China’s currency, the renminbi, or yuan, has slipped by more than 8% since late March, and its slide appears to be gathering speed. Last Friday the currency slipped by 0.9% against the dollar, the biggest daily fall in two years. It is now at a one-year low against the greenback.
The fall reflects concern over a slowdown in the Chinese economy and a possible trade war with the US. To complicate matters further, the currency’s decline is now becoming a key issue in the trade dispute. President Donald Trump has said that the renminbi is “falling like a rock” and expressed concern over the strengthening US dollar.
He has long insisted that “China, the European Union and others have been manipulating their currencies lower” in unfair pursuit of increased exports. A weaker yuan would also magnify the effect of Chinese tariffs on US firms and alleviate the impact of the levies imposed on China.
Propping up the yuan
Not for the first time, Trump has got the wrong end of the stick. The main reason the dollar is getting stronger is his government’s fiscal stimulus, says Hamish McRae in the Evening Standard. “The tax cut was pushing the US economy to grow faster, and at the wrong time since it was already close to full capacity.” Investors therefore pencilled in higher interest rates and the dollar rose because the yield on dollar-denominated assets looked set to go up. As for China’s currency manipulation, “the yuan has been falling against the dollar and the [People’s Bank of China] has been propping it up – exactly the opposite of what Donald Trump is attacking it for”. The central bank has allowed the currency to fall in stages amid strong downward pressure.

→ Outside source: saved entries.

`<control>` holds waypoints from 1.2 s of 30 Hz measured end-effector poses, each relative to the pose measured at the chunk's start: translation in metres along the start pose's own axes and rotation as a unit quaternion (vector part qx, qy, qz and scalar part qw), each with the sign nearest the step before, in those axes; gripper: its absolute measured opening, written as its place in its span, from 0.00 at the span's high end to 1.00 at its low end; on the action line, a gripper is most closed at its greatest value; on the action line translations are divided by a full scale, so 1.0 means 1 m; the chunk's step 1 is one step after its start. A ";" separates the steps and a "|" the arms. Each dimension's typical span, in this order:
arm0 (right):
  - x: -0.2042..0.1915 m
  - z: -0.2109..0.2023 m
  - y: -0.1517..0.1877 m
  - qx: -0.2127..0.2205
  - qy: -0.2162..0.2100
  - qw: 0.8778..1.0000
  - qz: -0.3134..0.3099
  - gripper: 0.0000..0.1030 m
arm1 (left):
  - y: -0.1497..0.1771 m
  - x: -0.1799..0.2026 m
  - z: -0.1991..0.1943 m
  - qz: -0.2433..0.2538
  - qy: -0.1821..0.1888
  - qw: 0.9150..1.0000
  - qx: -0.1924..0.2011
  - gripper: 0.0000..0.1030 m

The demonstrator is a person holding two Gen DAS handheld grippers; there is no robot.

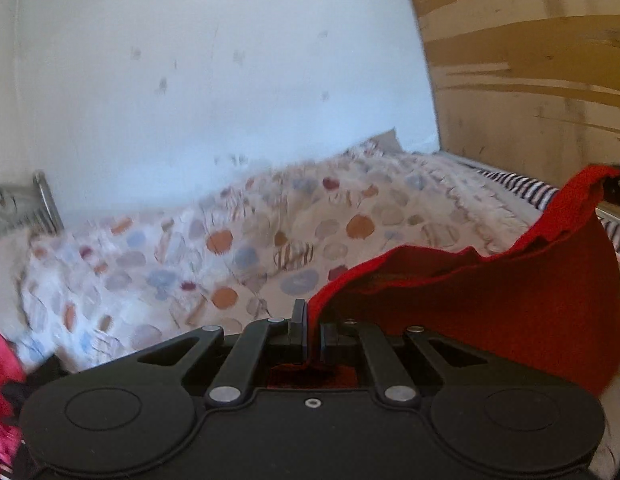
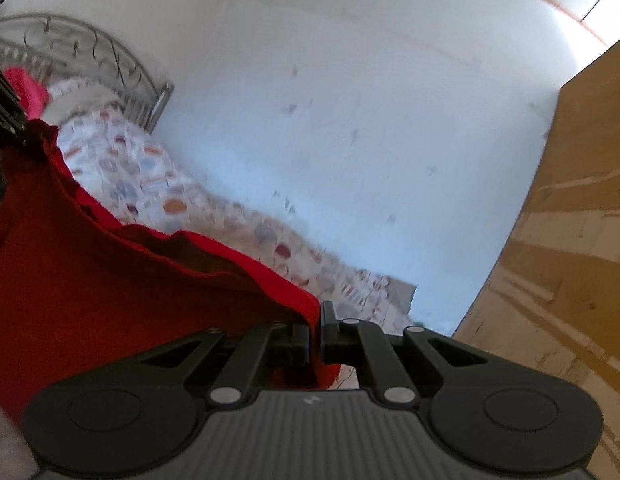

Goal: Fold small clothes

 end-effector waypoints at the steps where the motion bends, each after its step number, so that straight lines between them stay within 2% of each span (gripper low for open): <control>1: -0.001 0.016 0.004 -0.010 -0.002 1.000 0.003 0.95 | 0.000 -0.004 0.019 -0.008 0.001 1.000 -0.010 0.95; 5: -0.005 0.080 0.029 -0.060 -0.016 0.997 0.036 0.95 | 0.011 -0.016 0.091 -0.031 0.007 0.998 -0.049 0.95; 9: -0.017 0.126 0.058 -0.099 -0.020 0.994 0.044 0.95 | 0.031 -0.020 0.144 -0.042 0.016 0.996 -0.071 0.95; 13: -0.029 0.153 0.076 -0.124 -0.017 0.991 0.043 0.94 | 0.049 -0.022 0.178 -0.063 0.022 0.994 -0.090 0.95; 17: -0.037 0.171 0.086 -0.144 -0.020 0.988 0.042 0.93 | 0.064 -0.028 0.207 -0.102 0.029 0.987 -0.119 0.93; 19: -0.038 0.178 0.091 -0.157 -0.028 0.986 0.048 0.92 | 0.071 -0.034 0.213 -0.132 0.043 0.981 -0.135 0.88; 20: -0.038 0.178 0.093 -0.160 -0.030 0.985 0.049 0.91 | 0.073 -0.038 0.215 -0.151 0.045 0.977 -0.141 0.81; 21: -0.037 0.178 0.094 -0.162 -0.032 0.985 0.049 0.89 | 0.074 -0.041 0.214 -0.164 0.042 0.975 -0.144 0.68; 22: -0.037 0.178 0.095 -0.161 -0.035 0.985 0.049 0.82 | 0.075 -0.043 0.213 -0.172 0.035 0.973 -0.148 0.60; 23: -0.036 0.177 0.096 -0.159 -0.036 0.985 0.050 0.76 | 0.075 -0.047 0.211 -0.178 0.025 0.972 -0.148 0.43; 24: -0.034 0.177 0.096 -0.157 -0.036 0.985 0.054 0.56 | 0.074 -0.049 0.209 -0.182 0.020 0.972 -0.144 0.29; 25: -0.031 0.175 0.095 -0.150 -0.040 0.986 0.064 0.36 | 0.073 -0.053 0.206 -0.188 0.019 0.972 -0.137 0.24; 27: -0.024 0.172 0.094 -0.133 -0.059 0.986 0.087 0.22 | 0.071 -0.061 0.199 -0.206 0.025 0.970 -0.124 0.11; 29: -0.018 0.169 0.092 -0.124 -0.058 0.986 0.093 0.14 | 0.071 -0.070 0.190 -0.227 0.027 0.967 -0.112 0.02; 31: -0.013 0.163 0.090 -0.108 -0.055 0.988 0.095 0.05 | 0.073 -0.078 0.181 -0.241 0.023 0.965 -0.105 0.01; 36: 0.006 0.137 0.092 -0.091 -0.058 0.986 0.130 0.02 | 0.094 -0.085 0.147 -0.236 0.036 0.966 -0.103 0.01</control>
Point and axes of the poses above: each gripper's, at about its wrist camera, not at the fingertips, and z roughly the way its jaws point, x to its right, y to its underside, the point moved 2 cm from there along z, roughly the way its jaws point, and after that the axes turned 4 degrees about x, right-handed, at the moved point
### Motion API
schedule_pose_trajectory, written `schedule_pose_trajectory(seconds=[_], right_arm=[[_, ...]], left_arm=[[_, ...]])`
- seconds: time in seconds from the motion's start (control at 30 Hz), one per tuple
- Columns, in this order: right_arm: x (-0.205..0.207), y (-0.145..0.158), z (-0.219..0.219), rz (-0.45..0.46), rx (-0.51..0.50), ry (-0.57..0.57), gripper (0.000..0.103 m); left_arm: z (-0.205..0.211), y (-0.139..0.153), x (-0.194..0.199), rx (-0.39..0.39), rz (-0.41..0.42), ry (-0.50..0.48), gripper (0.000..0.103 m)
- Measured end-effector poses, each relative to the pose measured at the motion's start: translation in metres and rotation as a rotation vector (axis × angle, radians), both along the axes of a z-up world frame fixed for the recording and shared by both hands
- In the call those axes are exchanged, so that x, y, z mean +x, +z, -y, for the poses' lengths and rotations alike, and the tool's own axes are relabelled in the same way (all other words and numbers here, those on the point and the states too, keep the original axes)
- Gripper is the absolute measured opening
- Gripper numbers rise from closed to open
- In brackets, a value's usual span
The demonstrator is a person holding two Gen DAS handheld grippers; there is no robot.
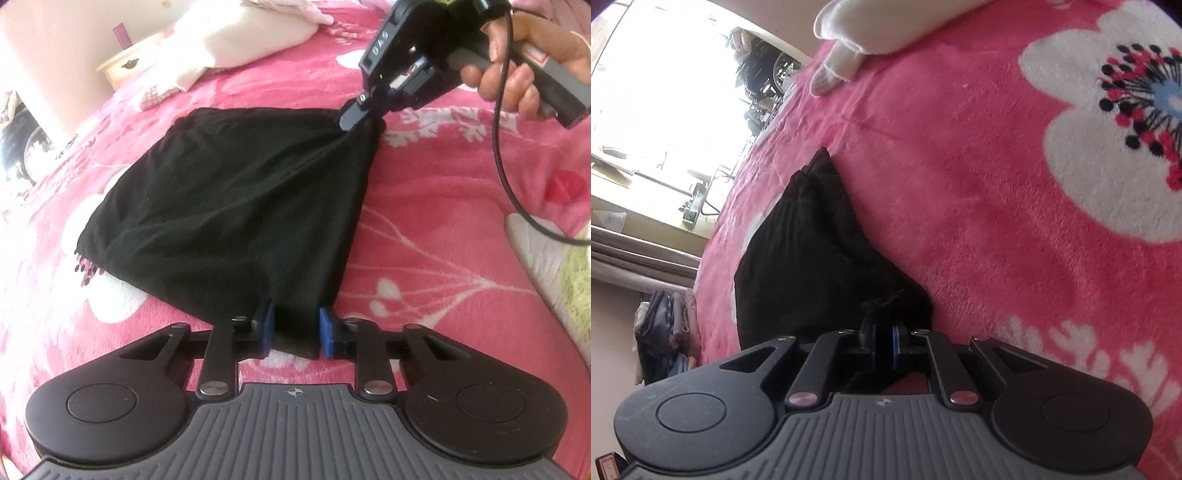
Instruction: Fold clothes
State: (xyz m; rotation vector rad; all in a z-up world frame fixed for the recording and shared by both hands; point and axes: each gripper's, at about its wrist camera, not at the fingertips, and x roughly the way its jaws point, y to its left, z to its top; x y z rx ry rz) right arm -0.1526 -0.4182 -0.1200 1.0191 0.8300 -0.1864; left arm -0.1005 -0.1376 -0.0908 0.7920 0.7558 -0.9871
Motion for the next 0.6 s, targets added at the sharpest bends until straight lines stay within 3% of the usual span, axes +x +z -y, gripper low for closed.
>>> schedule_pose_trajectory(seconds=[0.1, 0.2, 0.3, 0.4, 0.47, 0.5, 0.6], right_arm=[[-0.002, 0.007, 0.001, 0.006, -0.037, 0.013, 0.014], [-0.002, 0.017, -0.002, 0.031, -0.097, 0.035, 0.009], [0.000, 0.024, -0.008, 0.041, -0.178, 0.074, 0.009], [0.003, 0.009, -0.011, -0.028, -0.238, 0.122, 0.006], [0.001, 0.009, -0.008, -0.018, -0.240, 0.131, 0.008], [-0.001, 0.009, -0.007, -0.013, -0.240, 0.135, 0.012], [-0.006, 0.019, 0.002, -0.032, -0.286, 0.115, 0.040]], left_arm=[[0.000, -0.001, -0.002, -0.002, 0.008, -0.003, 0.011], [-0.001, -0.001, -0.004, -0.010, 0.014, -0.007, 0.005], [-0.001, -0.003, -0.006, -0.004, 0.024, -0.014, 0.005], [0.000, -0.008, -0.008, 0.011, 0.037, -0.034, 0.004], [-0.001, -0.009, -0.010, 0.013, 0.044, -0.048, 0.005], [-0.002, -0.009, -0.010, 0.010, 0.043, -0.051, 0.005], [-0.005, -0.006, -0.008, -0.003, 0.025, -0.054, 0.010]])
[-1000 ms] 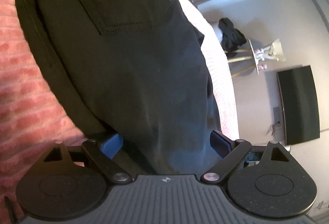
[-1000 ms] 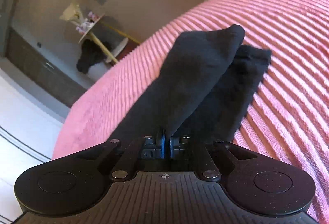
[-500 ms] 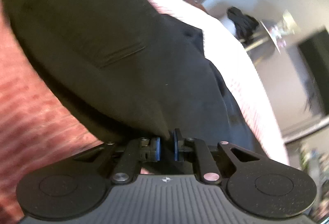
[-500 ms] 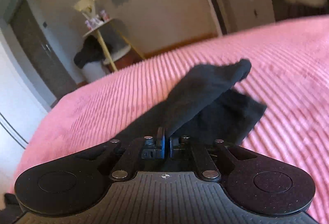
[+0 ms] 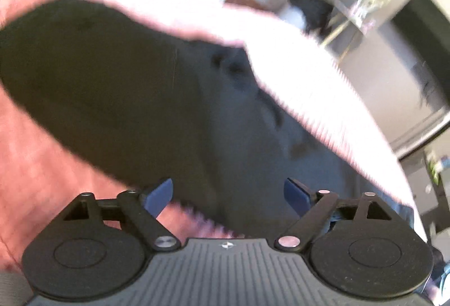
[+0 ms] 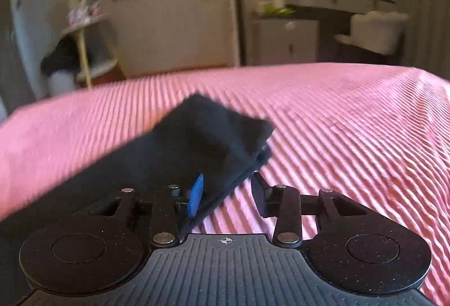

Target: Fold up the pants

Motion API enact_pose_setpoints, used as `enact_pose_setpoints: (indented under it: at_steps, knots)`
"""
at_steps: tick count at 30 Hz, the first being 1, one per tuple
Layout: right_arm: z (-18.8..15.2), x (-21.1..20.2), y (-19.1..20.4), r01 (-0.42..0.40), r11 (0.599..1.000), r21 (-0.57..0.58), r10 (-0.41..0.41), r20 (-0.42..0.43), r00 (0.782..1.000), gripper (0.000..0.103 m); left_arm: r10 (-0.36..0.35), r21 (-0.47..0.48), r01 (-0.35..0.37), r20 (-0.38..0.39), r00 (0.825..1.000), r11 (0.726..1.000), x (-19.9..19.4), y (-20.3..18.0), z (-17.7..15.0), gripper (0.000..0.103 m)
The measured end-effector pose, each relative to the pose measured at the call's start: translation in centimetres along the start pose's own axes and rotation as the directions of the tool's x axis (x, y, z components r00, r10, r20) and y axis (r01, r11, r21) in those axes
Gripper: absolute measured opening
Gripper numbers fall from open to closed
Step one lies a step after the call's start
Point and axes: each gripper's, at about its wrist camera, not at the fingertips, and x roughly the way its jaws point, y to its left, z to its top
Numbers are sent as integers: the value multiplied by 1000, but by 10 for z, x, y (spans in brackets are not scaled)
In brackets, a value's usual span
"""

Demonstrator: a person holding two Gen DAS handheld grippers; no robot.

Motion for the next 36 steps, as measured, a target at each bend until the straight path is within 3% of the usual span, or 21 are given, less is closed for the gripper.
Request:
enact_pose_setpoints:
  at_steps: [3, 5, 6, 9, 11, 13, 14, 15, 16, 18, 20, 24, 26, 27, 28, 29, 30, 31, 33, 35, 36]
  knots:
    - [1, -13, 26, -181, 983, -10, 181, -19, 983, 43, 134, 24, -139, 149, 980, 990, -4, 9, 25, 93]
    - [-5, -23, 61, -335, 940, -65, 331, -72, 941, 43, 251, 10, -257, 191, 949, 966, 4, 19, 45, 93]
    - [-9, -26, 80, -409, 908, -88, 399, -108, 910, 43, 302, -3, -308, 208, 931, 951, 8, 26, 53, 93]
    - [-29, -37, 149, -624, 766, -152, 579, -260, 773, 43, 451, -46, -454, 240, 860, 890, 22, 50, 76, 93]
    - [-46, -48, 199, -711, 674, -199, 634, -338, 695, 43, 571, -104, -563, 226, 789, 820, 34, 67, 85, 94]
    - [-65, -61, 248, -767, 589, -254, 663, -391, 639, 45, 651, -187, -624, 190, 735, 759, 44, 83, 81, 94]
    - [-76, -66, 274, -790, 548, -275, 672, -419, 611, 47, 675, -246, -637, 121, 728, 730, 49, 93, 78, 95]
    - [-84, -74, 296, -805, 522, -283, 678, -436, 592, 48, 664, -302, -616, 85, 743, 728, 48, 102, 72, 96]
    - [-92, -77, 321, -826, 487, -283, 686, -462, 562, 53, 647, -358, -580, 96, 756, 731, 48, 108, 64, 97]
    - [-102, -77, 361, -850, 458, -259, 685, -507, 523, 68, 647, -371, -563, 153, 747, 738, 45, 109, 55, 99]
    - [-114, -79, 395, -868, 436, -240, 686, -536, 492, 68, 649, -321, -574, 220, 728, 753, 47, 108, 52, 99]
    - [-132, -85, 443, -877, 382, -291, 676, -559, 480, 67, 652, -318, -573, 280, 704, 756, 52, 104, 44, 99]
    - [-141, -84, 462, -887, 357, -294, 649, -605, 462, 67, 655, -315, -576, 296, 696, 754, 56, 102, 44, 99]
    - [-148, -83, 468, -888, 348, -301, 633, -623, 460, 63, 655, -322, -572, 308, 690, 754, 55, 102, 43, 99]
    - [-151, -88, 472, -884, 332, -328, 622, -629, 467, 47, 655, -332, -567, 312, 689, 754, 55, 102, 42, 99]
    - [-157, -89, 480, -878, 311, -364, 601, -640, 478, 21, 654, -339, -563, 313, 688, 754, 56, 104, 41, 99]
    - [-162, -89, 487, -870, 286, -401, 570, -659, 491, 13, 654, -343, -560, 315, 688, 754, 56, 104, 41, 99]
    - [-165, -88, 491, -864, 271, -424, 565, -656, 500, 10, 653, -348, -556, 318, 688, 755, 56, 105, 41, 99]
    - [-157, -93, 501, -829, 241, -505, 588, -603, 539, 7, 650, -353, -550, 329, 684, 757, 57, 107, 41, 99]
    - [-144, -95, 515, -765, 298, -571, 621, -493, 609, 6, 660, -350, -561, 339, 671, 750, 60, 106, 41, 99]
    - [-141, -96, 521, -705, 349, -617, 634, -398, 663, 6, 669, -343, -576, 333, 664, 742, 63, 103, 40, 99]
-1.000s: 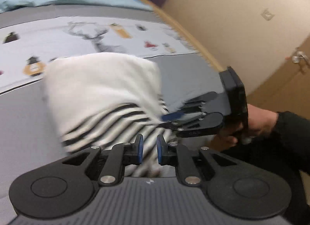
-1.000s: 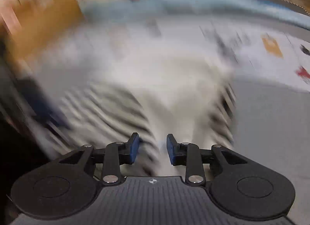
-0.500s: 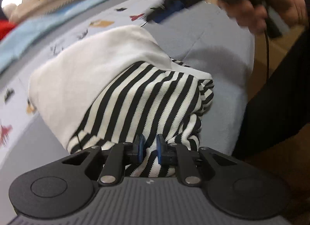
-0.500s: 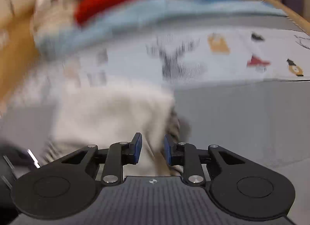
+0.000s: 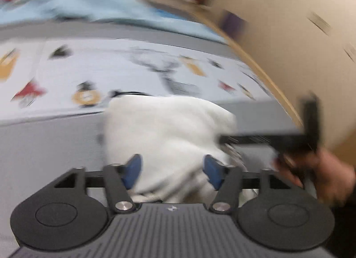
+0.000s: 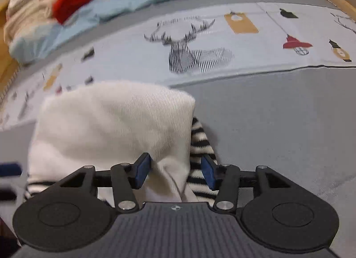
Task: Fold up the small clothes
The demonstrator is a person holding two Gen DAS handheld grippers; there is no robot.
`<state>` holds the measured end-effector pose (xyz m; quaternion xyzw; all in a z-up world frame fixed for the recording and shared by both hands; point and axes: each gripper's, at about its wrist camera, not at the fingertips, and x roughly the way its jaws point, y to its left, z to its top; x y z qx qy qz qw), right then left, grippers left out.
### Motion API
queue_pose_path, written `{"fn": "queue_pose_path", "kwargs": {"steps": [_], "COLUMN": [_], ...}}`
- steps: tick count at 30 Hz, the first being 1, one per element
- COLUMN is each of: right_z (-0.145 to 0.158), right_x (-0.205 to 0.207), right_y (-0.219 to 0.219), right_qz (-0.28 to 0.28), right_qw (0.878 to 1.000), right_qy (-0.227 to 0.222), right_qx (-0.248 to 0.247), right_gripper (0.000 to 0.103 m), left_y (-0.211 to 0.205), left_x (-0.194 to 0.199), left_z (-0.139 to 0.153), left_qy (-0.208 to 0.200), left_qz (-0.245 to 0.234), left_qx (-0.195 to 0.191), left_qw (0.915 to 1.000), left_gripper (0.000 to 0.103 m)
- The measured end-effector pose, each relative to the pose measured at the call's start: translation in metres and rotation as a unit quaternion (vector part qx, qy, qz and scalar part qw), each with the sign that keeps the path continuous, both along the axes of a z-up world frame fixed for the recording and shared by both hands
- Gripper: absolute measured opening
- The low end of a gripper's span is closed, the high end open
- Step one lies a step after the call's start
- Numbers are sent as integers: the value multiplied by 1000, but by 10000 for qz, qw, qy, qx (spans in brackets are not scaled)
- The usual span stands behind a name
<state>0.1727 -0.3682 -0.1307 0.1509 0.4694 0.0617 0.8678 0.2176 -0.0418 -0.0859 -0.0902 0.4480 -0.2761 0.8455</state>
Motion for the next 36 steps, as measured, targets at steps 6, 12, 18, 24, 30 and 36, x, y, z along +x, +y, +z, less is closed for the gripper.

The decline reflects trouble on the home front as well as the trade spat.
A sea of troubles
GDP grew by 6.7% year-on-year in the second quarter, but decelerations in credit and investment suggest that a sharper slowdown lies ahead, according to The Economist. China recorded a record number of bond defaults in the first half of the year. Meanwhile, the Chinese equity market has entered bear-market territory after falling by some 20% from its highs in January.
This week also brought news that the government have decided to extend corporate tax breaks originally intended for the tech sector to everyone. Officials have also “injected eyebrow-raising sums into the financial system” in recent days.
The current weakness of the Chinese currency has not led to a global market panic so far, as it did in 2015 and late early 2016. The weakening renminbi sent shock waves through Asian currency markets and stoked an equity market sell-off, say Emma Dunkley and Alice Woodhouse in the Financial Times. Now, analysts warn the renminbi could fall even more, especially if the state loosens monetary policy again despite the huge debt bubble. Markets could be in for a stormy summer.